The following matrixes illustrate another error, where the last word in f8v.line15 is read as ‘y’ instead of ‘ry’.
Here the problem is likely due to the different contrast level between the two letters, with ‘r’ being blotched and quite dark and ‘y’ being faded and barely readable. If the image is processed by applying a local adaptive threshold (right-side plot) the word is correctly identified. It seems strange that the most clearly readable character is not “seen” by the NN, which focuses on the faded ‘y’ instead. Anyway, this example possibly shows that min-max normalization is not always a sufficient preprocessing step for both the training samples and the words submitted for identification.
This is the processing of the word “thronu[m]” from the St.Gall Latin manuscript CSG 942. The image on the left shows that the system fits the word to something that is close to an acceptable Voynichese word (EVA:dyeoaiin), but the resulting probability is rather low (20%). The image on the right was edited according to my guess of how the NN interpreted the word, and this considerably increases the probability of the recognized word (60%).
The previous example illustrates another interesting feature of this system: during its training, the Neural Network also learns about the structure of Voynichese words, so that it can use context to identify the correct character.
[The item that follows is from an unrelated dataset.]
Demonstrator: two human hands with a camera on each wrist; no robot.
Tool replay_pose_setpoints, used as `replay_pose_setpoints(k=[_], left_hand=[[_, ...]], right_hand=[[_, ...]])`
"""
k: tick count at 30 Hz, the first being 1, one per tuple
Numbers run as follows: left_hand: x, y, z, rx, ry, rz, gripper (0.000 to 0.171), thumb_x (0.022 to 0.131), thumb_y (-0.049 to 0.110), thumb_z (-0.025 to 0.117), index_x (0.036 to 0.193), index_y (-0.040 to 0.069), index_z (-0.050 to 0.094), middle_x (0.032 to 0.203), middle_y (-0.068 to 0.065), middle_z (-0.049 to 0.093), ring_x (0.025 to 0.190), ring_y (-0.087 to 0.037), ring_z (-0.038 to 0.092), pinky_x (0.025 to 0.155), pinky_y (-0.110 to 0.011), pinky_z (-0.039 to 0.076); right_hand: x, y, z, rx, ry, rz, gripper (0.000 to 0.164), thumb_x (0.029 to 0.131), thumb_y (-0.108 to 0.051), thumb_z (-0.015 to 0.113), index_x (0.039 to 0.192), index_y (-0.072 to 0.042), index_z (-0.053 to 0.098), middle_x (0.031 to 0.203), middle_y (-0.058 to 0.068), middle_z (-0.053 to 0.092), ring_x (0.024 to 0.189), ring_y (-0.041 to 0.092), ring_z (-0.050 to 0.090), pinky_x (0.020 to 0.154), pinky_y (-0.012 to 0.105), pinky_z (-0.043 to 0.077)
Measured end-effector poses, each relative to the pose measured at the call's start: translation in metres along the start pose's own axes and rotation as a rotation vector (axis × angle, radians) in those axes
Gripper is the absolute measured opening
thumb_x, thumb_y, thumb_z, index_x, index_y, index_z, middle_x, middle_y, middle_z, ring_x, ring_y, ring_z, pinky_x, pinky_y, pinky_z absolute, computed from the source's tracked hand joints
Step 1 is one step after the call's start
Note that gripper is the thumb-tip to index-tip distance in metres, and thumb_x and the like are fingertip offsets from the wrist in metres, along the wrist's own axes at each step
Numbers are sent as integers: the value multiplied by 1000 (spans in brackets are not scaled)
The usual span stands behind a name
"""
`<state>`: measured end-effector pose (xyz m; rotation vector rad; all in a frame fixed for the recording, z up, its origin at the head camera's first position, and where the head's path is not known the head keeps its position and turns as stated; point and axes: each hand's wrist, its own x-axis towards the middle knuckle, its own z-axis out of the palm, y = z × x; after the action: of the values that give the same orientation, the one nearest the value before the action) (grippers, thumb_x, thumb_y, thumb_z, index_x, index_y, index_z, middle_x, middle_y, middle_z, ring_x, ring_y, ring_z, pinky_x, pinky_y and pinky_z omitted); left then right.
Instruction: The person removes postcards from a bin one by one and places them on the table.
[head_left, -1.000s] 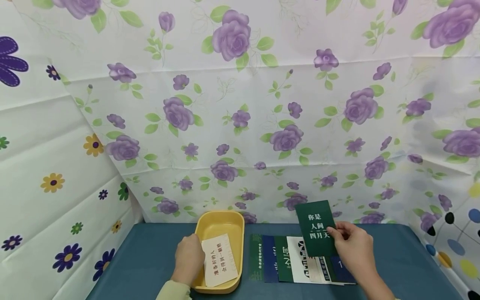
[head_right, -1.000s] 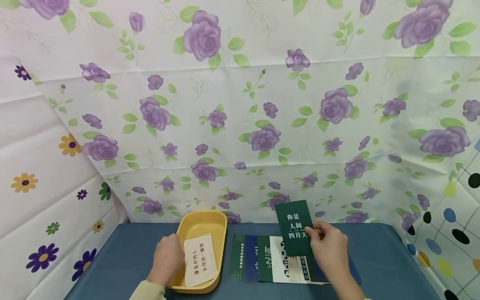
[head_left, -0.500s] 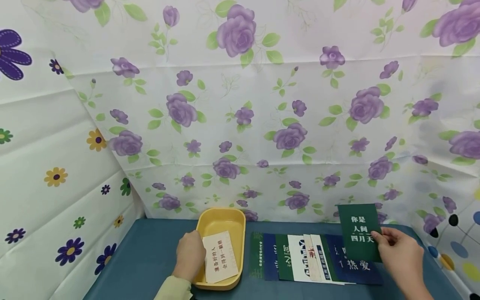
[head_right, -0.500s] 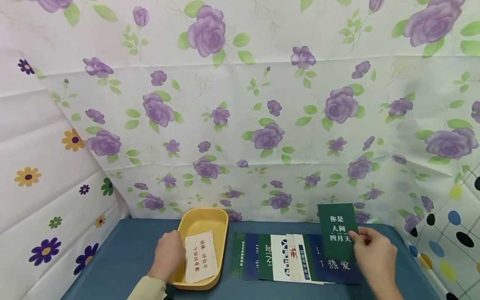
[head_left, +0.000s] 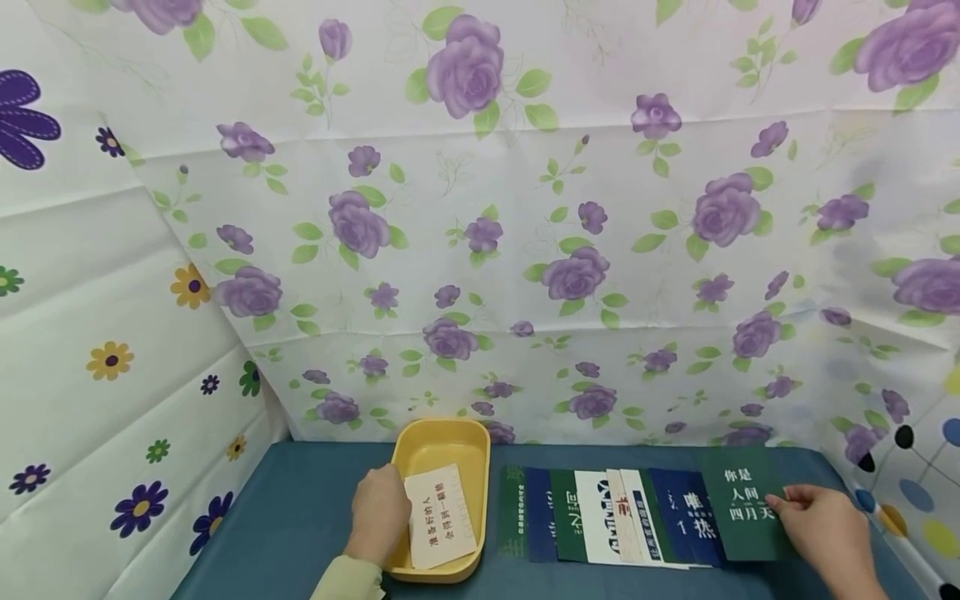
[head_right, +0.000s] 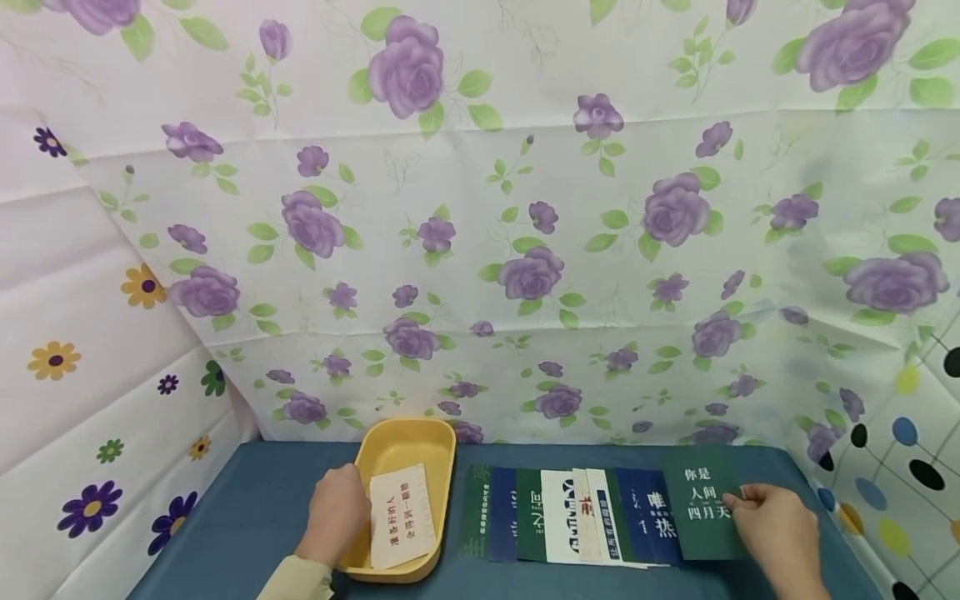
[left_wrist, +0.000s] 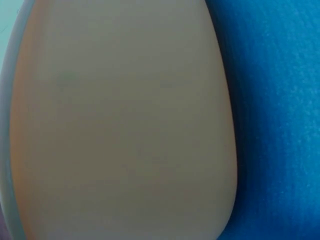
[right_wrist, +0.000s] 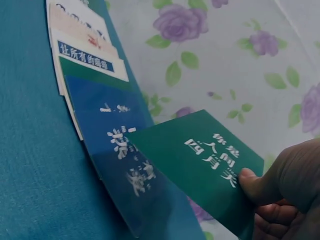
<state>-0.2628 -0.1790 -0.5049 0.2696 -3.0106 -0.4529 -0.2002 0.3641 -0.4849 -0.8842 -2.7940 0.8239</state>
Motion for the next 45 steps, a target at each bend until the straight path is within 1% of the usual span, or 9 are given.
replay_pose_setpoints(k=[9,21,25,27,29,32,34,38,45], left_hand=[[0,0,0,0,-8,-8,12,79,2,67,89,-4,65,74,-15,66,66,-27,66,53,-39,52],[-3,2,-2,-7,-29,-22,13,79,1,67,90,-5,64,75,-16,66,66,-27,66,54,-39,53],[-2,1,-1,-13,-13,-19,12,81,2,66,91,-5,65,76,-16,66,67,-27,66,53,-39,52],[-1,1,0,-13,-9,-20,12,82,3,65,92,-4,65,77,-16,66,67,-27,66,53,-39,52],[-1,1,1,-12,-14,-20,12,82,3,65,92,-4,64,77,-16,66,67,-28,66,53,-39,52],[-1,1,1,-9,-22,-26,13,82,3,65,92,-4,64,77,-16,66,68,-28,66,54,-39,52],[-1,1,1,-9,-24,-24,13,82,3,65,92,-4,64,77,-16,66,68,-28,66,53,-40,52],[0,1,0,-10,-19,-22,12,82,3,65,92,-4,64,77,-16,66,68,-28,66,53,-39,52],[0,0,1,-8,-12,-10,13,80,2,66,91,-4,64,76,-16,66,68,-29,67,53,-39,52]], right_hand=[[13,9,12,-57,-103,3,51,80,-35,70,110,7,64,107,27,64,93,43,56,67,50,45],[24,17,27,-73,-144,-16,38,78,-35,72,89,1,69,91,23,66,76,35,60,56,38,44],[23,18,33,-76,-144,-6,32,82,-32,70,60,-13,54,55,2,46,56,19,44,54,33,35],[21,19,36,-82,-146,-10,41,83,-30,68,55,-19,40,52,-6,28,53,14,29,53,32,28],[20,20,38,-94,-136,-17,43,83,-30,67,54,-20,37,52,-7,24,53,13,24,52,32,27],[21,22,41,-125,-141,-27,43,83,-31,68,54,-19,38,51,-7,26,52,13,28,53,32,28],[22,22,42,-147,-140,-31,36,81,-33,70,57,-13,52,53,-1,43,54,17,42,54,35,35],[25,22,43,-181,-143,-35,37,78,-38,72,83,-1,70,80,17,67,69,30,60,61,44,45],[26,22,47,-204,-129,-8,43,76,-38,73,95,0,71,93,21,68,74,34,61,63,47,46]])
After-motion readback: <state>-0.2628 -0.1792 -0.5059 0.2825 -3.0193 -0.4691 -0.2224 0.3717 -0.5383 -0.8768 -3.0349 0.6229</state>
This can be also be shown by running the system on random input: the recognized word has a very low confidence (2%), but it is almost plausible according to Voynichese morphology (EVA:chdody).
Conclusions
The technology discussed by Scheidl is promising for the creation of a full machine transcription of the Voynich manuscript. Of course, instead of simply applying what he developed for a rather different use-case, custom software could result in better results (Scheidl provides many suggestions about ways to improve the qualitative performance of the NN for different scenarios). A robust extraction of words from page images should be implemented, e.g. by using the voynichese.com XML files, or maybe, with more effort, by more neural network technology. It is well possible that line-level or maybe even paragraph-level processing could also be successfully tackled.